## TASK OBJECTIVE
Word for word, reproduce every record in the listing below.

## AVAILABLE DATA
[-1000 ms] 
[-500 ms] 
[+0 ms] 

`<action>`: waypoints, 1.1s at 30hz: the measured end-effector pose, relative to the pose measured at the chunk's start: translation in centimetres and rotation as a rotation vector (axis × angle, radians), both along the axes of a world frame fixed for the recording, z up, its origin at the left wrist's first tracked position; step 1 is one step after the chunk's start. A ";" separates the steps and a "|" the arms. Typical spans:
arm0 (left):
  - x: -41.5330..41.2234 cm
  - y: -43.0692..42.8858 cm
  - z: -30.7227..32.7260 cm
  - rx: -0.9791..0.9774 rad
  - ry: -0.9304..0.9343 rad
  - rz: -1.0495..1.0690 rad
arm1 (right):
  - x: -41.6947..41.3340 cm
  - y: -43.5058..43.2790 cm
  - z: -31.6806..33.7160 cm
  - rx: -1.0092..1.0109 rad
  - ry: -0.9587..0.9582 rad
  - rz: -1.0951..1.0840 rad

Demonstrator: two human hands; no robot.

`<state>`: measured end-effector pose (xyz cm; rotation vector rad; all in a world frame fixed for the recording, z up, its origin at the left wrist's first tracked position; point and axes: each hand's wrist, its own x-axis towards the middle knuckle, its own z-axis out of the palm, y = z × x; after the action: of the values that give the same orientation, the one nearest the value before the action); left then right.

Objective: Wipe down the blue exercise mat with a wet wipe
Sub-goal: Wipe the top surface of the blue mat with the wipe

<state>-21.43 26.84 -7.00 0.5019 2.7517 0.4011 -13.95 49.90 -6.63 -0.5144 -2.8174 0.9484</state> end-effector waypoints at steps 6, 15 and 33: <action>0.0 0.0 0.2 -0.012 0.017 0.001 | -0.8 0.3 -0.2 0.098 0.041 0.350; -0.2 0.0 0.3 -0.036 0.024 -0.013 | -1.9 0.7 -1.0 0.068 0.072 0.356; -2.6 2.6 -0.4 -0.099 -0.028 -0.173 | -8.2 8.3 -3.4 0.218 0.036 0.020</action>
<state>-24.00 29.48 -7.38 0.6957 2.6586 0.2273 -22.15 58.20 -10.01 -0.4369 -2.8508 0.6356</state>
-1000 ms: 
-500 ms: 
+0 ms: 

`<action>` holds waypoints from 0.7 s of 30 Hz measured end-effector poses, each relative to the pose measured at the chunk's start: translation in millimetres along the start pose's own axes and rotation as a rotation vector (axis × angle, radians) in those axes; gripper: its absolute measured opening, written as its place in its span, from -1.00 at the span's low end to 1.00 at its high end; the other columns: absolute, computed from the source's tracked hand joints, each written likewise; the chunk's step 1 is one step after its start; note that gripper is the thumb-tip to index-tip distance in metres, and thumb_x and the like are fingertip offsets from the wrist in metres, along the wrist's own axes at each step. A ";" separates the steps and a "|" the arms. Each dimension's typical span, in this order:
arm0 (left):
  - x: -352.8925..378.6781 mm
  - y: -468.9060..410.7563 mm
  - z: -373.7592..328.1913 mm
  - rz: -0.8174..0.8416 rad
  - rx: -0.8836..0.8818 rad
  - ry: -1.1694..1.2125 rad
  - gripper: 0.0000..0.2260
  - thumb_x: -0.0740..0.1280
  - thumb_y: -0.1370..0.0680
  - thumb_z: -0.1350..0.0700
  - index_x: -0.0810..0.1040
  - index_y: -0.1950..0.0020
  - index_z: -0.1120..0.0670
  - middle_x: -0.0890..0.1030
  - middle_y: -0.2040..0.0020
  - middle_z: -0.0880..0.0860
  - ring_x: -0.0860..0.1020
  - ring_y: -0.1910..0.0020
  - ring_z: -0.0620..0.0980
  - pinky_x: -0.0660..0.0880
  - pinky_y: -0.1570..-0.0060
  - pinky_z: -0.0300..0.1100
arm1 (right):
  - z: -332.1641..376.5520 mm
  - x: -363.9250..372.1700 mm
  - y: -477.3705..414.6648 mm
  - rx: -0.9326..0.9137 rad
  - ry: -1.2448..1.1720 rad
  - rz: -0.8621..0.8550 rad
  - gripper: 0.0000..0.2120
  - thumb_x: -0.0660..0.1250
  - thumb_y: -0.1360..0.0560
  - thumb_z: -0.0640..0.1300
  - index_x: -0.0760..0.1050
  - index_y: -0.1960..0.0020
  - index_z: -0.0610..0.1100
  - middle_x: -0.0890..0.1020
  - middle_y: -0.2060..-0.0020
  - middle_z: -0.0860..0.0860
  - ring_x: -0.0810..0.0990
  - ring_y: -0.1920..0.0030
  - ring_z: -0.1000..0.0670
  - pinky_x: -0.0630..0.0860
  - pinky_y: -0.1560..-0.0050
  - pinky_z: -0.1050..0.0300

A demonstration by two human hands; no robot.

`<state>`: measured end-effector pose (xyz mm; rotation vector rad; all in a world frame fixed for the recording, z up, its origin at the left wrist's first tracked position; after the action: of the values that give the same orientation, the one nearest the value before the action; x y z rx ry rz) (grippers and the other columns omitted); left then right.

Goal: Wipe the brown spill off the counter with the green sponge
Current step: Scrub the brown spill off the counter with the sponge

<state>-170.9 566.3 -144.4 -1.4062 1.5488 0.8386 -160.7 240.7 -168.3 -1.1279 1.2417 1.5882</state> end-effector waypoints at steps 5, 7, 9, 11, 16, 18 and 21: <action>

## YOUR SOLUTION
[-1000 ms] 
[-500 ms] 
[+0 ms] 

`<action>`: waypoints, 1.1s at 30hz: the measured end-effector pose, relative to the pose measured at the chunk's start: translation in centimetres and rotation as a rotation vector (axis × angle, radians), both along the axes of a world frame fixed for the recording, z up, its origin at the left wrist's first tracked position; step 1 is one step after the chunk's start. A ";" separates the steps and a "|" the arms. Typical spans:
arm0 (left):
  - x: -41.5330..41.2234 cm
  - y: -43.0692..42.8858 cm
  - z: -30.7227..32.7260 cm
  - rx: -0.9791..0.9774 rad
  - ry: -0.9304..0.9343 rad
  - rz: -1.0495..1.0690 rad
arm1 (right):
  - x: -41.6947..41.3340 cm
  - y: -43.5058..43.2790 cm
  - z: -31.6806..33.7160 cm
  - rx: -1.0092..1.0109 rad
  - ry: -0.9587..0.9582 rad
  - rz: -1.0951..1.0840 rad

Demonstrator: two human hands; no robot.

`<state>`: measured end-effector pose (xyz cm; rotation vector rad; all in a world frame fixed for the recording, z up, its origin at the left wrist's first tracked position; point and axes: each hand's wrist, its own x-axis towards the middle knuckle, its own z-axis out of the palm, y = z × x; after the action: of the values that give the same orientation, the one nearest the value before the action); left then right.

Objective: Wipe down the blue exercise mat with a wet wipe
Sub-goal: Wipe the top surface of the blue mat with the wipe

<state>-21.43 26.84 -7.00 0.5019 2.7517 0.4011 -13.95 49.90 -6.63 -0.5144 -2.8174 0.9484</state> end-effector waypoints at steps 6, 15 and 33: <action>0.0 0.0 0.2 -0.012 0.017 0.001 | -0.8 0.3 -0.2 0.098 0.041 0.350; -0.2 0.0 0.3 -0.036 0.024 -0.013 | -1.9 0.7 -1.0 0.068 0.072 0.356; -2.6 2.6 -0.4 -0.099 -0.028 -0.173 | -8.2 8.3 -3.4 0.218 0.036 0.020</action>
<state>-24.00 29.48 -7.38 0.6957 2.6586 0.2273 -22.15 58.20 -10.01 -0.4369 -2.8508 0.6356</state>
-1000 ms: 
-500 ms: 
+0 ms: 

`<action>` holds waypoints from 0.7 s of 30 Hz measured end-effector poses, each relative to the pose measured at the chunk's start: translation in millimetres along the start pose's own axes and rotation as a rotation vector (axis × angle, radians) in those axes; gripper: its absolute measured opening, written as its place in its span, from -1.00 at the span's low end to 1.00 at its high end; the other columns: absolute, computed from the source's tracked hand joints, each written likewise; the chunk's step 1 is one step after its start; note that gripper is the thumb-tip to index-tip distance in metres, and thumb_x and the like are fingertip offsets from the wrist in metres, along the wrist's own axes at each step. A ";" separates the steps and a "|" the arms. Each dimension's typical span, in this order:
arm0 (left):
  - x: -352.8925..378.6781 mm
  - y: -468.9060..410.7563 mm
  - z: -373.7592..328.1913 mm
  - rz: -0.8174..0.8416 rad
  - rx: -0.8836..0.8818 rad
  - ry: -1.1694..1.2125 rad
  - gripper: 0.0000..0.2260
  - thumb_x: -0.0740..0.1280
  - thumb_y: -0.1370..0.0680
  - thumb_z: -0.1350..0.0700
  - index_x: -0.0810..0.1040
  - index_y: -0.1950..0.0020
  - index_z: -0.1120..0.0670
  - middle_x: -0.0890..0.1030
  - middle_y: -0.2040..0.0020
  - middle_z: -0.0880..0.0860
  - ring_x: -0.0860..0.1020
  - ring_y: -0.1910..0.0020
  - ring_z: -0.0620..0.0980
  - pinky_x: -0.0660..0.0880
  - pinky_y: -0.1570..-0.0060
  - pinky_z: -0.0300..0.1100
arm1 (right):
  - z: -332.1641..376.5520 mm
  - x: -363.9250..372.1700 mm
  - y: -477.3705..414.6648 mm
  - rx: -0.9326..0.9137 rad
  - ry: -1.2448..1.1720 rad
  - rz: -0.8621..0.8550 rad
  - gripper: 0.0000..0.2120
  - thumb_x: -0.0660..0.1250
  - thumb_y: -0.1360..0.0560
  - thumb_z: -0.0640..0.1300
  - index_x: -0.0760..0.1050
  - index_y: -0.1960..0.0020
  - index_z: -0.0610..0.1100
  - middle_x: -0.0890..0.1020
  - middle_y: -0.2060..-0.0020
  - middle_z: -0.0860..0.0860
  - ring_x: -0.0810..0.0990
  - ring_y: -0.1920..0.0030
  - ring_z: -0.1000..0.0670
  - pinky_x: -0.0630..0.0860
  - pinky_y: -0.1560..-0.0050
  - pinky_z: -0.1050..0.0300

A demonstration by two human hands; no robot.

`<state>`: measured end-effector pose (xyz mm; rotation vector rad; all in a world frame fixed for the recording, z up, its origin at the left wrist's first tracked position; after the action: of the values that give the same orientation, the one nearest the value before the action; x y z rx ry rz) (grippers and the other columns omitted); left then right.

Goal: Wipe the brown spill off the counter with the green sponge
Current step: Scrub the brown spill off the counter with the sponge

<state>-170.9 566.3 -144.4 -1.4062 1.5488 0.8386 -160.7 240.7 -168.3 -1.1279 1.2417 1.5882</state> end-effector waypoints at steps 5, 7, 9, 11, 16, 18 and 21: <action>

What precedes this is the full answer.